Forensic Sci Int. 2022 Dec;341:111512. doi: 10.1016/j.forsciint.2022.111512. Epub 2022 Nov 5.
In this work, we explore the application of likelihood ratio as a forensic evidence assessment tool to evaluate the causal mechanism of a bloodstain pattern. It is assumed that there are two competing hypotheses regarding the cause of a bloodstain pattern. The bloodstain patterns are represented as a collection of ellipses with each ellipse characterized by its location, size and orientation.
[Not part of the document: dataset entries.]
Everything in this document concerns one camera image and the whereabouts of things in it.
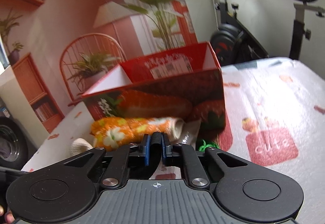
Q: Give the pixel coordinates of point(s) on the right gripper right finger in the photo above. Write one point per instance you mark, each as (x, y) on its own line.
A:
(166, 145)

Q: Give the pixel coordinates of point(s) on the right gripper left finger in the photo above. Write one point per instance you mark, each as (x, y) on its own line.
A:
(145, 148)

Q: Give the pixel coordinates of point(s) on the white mask plastic bag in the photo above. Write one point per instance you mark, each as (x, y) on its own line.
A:
(188, 136)

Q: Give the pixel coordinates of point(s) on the cream knitted cloth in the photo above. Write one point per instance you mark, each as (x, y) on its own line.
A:
(79, 146)

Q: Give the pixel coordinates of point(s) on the living room backdrop poster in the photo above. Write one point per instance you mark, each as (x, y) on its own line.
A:
(58, 48)

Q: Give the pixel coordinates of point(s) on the person's hand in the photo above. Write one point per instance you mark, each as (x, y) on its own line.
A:
(6, 216)

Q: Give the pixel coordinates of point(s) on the green felt zongzi toy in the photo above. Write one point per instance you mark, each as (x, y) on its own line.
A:
(204, 145)

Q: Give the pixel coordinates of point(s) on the orange floral rolled towel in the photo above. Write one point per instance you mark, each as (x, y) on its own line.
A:
(114, 132)

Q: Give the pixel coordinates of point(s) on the red strawberry cardboard box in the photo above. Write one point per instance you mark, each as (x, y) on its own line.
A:
(183, 83)

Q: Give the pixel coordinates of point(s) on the white patterned table cloth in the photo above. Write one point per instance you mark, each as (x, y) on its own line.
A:
(275, 117)

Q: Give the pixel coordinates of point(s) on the black exercise bike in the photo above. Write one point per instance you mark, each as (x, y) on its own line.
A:
(247, 29)

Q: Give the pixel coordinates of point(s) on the washing machine drum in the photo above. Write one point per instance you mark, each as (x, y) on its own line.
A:
(14, 149)

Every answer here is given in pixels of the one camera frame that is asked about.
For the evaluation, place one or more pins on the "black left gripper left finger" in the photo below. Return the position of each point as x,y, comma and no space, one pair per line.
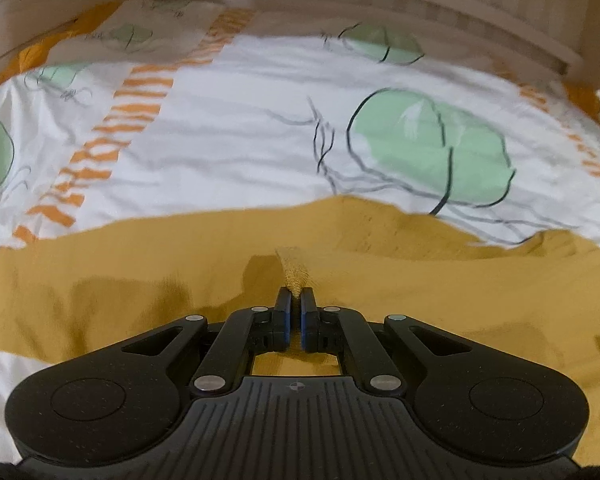
116,402

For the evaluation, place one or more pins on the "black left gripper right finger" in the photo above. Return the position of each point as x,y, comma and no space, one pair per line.
478,402

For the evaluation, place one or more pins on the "mustard yellow knit sweater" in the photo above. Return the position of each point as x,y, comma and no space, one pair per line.
65,296

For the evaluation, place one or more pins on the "white leaf-print duvet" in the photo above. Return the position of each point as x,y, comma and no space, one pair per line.
184,108

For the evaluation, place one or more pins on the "orange bed sheet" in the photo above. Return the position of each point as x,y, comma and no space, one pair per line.
36,54
Quantitative measures and features are derived to summarize key aspects of the patterns. A bivariate Gaussian model is chosen to estimate the distribution of features under a given hypothesis and thus approximate the likelihood of a pattern. Published data with 59 impact patterns and 55 gunshot patterns is used to train and evaluate the model. Results demonstrate the feasibility of the likelihood ratio approach for bloodstain pattern analysis. The results also hint at some of the challenges that need to be addressed for future use of the likelihood ratio approach for bloodstain pattern analysis.
在这项工作中,我们探索似然比作为一种法医证据评估工具在评估血迹形态因果机制方面的应用。假设关于血迹形态的成因存在两种相互竞争的假设。血迹形态被表示为椭圆的集合,每个椭圆由其位置、大小和方向来表征。通过推导定量测量和特征来总结这些形态的关键方面。选择双变量高斯模型来估计给定假设下特征的分布,从而近似某种形态的似然性。使用包含59个撞击形态和55个枪击形态的已发表数据来训练和评估该模型。结果证明了似然比方法用于血迹形态分析的可行性。结果还暗示了未来将似然比方法用于血迹形态分析时需要解决的一些挑战。